Physicists have experimentally demonstrated quantum entanglement with 20 qubits on a superconducting circuit, surpassing the previous record of 12 entangled superconducting qubits.
Lead researcher WANG Haohua and co-workers at Zhejiang University, the CAS Institute of Physics, the CAS Institute of Automation and Beijing Computational Science Research Center, have published a paper on their work in a recent issue of Science.
Superconducting quantum processor with false-color circuit image showing 20 qubits (line shapes in cyan labeled clockwise from 1 to 20) interconnected by a central bus resonator B (gray).
Regular computers are based on "bits" as little switches pointing to either a 1 or a 0, to represent information. However, quantum computing relies on qubits, which can also represent a 0 or a 1. The crazy thing is that qubits can also achieve a mixed state, called a "superposition" where they are both 1 and 0 at the same time. This ambiguity-the ability to both "be" and "not be"-is key to the power of quantum computing.
The number of qubits is one of the key indicators for the performance of quantum computers. It is surmised that once the number of qubits adds up to 50, a quantum computer can surpass a supercomputer in computing while tackling specific problems. "Our chip is marked by its remarkable ability to interconnect all qubits, thereby promoting its working efficiency. This can account for the ground breaking entanglement of 20 qubits," says one of the researchers.
By engineering a one-axis twisting Hamiltonian, the system of qubits, once initialized,coherently evolves to multicomponent atomic Schrödinger cat states, that is, superpositions of atomic coherent states including the GHZ state, within merely 187 ns. This is the hallmark of the ability to entangle these qubits.

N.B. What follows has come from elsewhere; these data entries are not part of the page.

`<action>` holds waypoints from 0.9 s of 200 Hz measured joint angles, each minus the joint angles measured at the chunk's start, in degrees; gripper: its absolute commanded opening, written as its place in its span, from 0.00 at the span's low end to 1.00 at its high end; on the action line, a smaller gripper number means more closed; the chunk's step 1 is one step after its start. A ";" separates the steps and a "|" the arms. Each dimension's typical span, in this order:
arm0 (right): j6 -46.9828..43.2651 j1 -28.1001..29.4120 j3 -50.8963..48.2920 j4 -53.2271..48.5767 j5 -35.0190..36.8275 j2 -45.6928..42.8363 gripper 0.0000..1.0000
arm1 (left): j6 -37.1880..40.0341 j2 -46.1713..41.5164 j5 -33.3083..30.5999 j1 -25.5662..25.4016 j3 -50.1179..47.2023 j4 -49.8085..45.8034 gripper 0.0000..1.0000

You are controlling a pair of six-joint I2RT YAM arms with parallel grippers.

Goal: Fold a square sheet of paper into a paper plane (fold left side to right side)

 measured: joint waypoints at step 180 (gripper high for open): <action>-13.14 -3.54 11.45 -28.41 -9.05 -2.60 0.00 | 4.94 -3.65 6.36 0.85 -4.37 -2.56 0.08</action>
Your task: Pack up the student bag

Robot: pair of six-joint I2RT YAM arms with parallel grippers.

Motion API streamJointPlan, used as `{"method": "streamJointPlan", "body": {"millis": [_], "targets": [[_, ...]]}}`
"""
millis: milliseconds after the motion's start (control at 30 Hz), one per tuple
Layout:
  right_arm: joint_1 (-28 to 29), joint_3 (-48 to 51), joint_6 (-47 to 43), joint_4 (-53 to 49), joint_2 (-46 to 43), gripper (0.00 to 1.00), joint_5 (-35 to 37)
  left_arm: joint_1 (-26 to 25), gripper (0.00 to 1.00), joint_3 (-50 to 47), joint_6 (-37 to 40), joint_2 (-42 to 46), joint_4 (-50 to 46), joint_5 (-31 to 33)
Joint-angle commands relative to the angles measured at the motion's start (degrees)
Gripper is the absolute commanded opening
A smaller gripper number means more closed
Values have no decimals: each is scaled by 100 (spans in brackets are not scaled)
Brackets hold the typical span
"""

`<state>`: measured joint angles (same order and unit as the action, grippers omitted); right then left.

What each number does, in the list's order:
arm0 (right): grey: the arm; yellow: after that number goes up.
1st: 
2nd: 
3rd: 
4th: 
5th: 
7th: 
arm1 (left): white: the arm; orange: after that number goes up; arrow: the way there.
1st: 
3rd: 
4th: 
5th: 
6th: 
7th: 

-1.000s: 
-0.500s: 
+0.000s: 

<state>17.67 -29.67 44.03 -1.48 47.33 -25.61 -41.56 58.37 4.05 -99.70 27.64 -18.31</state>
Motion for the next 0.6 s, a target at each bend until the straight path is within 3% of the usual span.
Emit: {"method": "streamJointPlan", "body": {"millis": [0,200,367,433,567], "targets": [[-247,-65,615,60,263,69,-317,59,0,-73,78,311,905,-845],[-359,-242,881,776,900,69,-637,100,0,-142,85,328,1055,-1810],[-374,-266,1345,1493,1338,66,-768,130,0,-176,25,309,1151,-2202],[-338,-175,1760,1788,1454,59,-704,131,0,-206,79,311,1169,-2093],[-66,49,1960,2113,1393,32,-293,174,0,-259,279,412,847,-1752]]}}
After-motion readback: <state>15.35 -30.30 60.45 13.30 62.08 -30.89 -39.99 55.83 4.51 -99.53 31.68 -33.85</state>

Multicomponent atomic Schrödinger cat states of 20 qubits generated during the dynamics at Δ/2π ≈ -450 MHz
Multipartite entangled states are crucial for numerous applications in quantum information science. However, the generation and verification of multipartite entanglement on fully controllable and scalable quantum platforms poses an immense challenge. With a view to building qubit-qubit couplings, thus achieving multipartite entanglement, researchers delivered this 20-qubit superconducting quantum processor.

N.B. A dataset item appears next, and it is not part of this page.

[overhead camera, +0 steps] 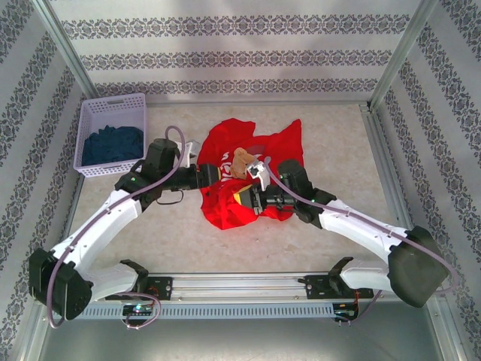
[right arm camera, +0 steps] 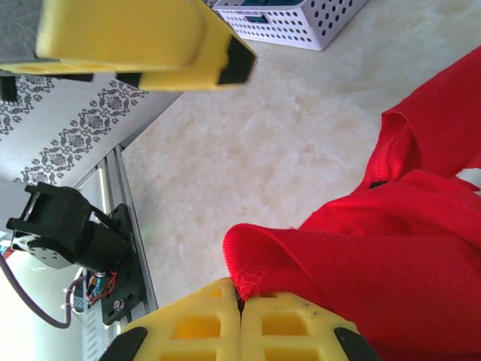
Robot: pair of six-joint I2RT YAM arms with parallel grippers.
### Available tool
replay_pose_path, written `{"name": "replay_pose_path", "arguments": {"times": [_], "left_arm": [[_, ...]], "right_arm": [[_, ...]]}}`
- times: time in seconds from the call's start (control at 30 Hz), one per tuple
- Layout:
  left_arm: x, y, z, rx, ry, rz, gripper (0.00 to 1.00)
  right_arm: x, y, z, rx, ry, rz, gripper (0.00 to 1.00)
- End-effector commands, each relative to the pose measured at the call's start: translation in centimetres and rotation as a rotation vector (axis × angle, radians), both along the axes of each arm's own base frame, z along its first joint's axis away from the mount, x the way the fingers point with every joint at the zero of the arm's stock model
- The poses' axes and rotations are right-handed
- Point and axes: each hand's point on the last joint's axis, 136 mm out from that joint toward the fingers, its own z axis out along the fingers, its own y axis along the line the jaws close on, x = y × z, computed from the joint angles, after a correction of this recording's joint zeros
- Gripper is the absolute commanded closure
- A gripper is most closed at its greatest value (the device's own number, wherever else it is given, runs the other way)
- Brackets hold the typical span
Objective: Fold the inside-out t-shirt
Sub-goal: Adjust the T-shirt at the center of the table.
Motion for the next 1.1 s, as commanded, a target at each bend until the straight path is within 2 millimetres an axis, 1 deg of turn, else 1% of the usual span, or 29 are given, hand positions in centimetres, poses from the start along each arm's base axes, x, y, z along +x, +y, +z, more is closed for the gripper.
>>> {"name": "replay_pose_path", "arguments": {"times": [0.0,0.17,0.27,0.4,0.47,0.6,0.67,0.77,0.8,0.83,0.87,0.93,0.97,1.0,1.03,1.07], "left_arm": [[-1.2,-2.0,-0.7,-0.107,0.12,-0.083,0.38],[-1.5,-4.0,-0.5,-0.149,0.148,-0.145,0.39],[-1.5,-4.7,-1.0,-0.142,0.164,-0.162,0.4],[-1.8,-5.8,-1.4,-0.144,0.178,-0.186,0.44],[-1.9,-6.1,-1.6,-0.14,0.182,-0.193,0.49],[-1.8,-6.3,-2.4,-0.124,0.193,-0.192,0.64],[-1.5,-6.3,-2.5,-0.123,0.19,-0.189,0.72],[-1.1,-6.5,-2.4,-0.123,0.169,-0.194,0.92],[-1.0,-6.4,-2.3,-0.115,0.157,-0.196,1.0],[-0.9,-6.2,-2.3,-0.102,0.142,-0.195,1.0],[-0.8,-5.8,-2.2,-0.091,0.127,-0.192,1.0],[-0.8,-4.5,-2.3,-0.052,0.104,-0.163,1.0],[-0.8,-3.8,-2.5,-0.039,0.098,-0.144,1.0],[-0.8,-3.1,-2.8,-0.03,0.098,-0.122,1.0],[-0.9,-2.7,-3.0,-0.034,0.099,-0.11,1.0],[-0.9,-2.4,-3.2,-0.038,0.1,-0.1,1.0]], "right_arm": [[0.1,0.6,0.3,0.03,-0.046,-0.006,1.0],[-0.1,0.6,-0.1,0.017,-0.054,-0.006,1.0],[-0.2,0.5,-0.2,0.008,-0.061,-0.008,1.0],[-0.1,0.5,-0.5,-0.005,-0.061,-0.01,1.0],[-0.1,0.6,-0.7,-0.008,-0.059,-0.008,1.0],[0.0,0.8,-0.6,-0.006,-0.063,0.0,1.0],[-0.1,0.8,-0.8,-0.013,-0.063,0.002,1.0],[-0.2,0.6,-0.9,-0.022,-0.058,-0.003,1.0],[-0.2,0.4,-0.9,-0.031,-0.058,-0.009,1.0],[-0.2,0.1,-0.9,-0.041,-0.055,-0.02,1.0],[-0.2,-0.5,-0.9,-0.052,-0.051,-0.037,0.94],[0.4,-2.7,-1.3,-0.094,-0.024,-0.119,0.7],[0.8,-4.0,-1.7,-0.122,-0.009,-0.173,0.63],[1.5,-5.6,-2.6,-0.171,0.013,-0.248,0.59],[2.0,-7.1,-3.4,-0.227,0.021,-0.313,0.57],[2.4,-8.1,-4.1,-0.277,0.021,-0.358,0.56]]}}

With all-to-all connectivity and programmable qubit-qubit couplings, this 20-qubit superconducting quantum processor features represents a step toward realizing large-scale quantum computing. It also demonstrate the potential of an all-to-all connected circuit architecture for exploring profound quantum many-body physics, and also for applications in practical quantum metrology and quantum information processing.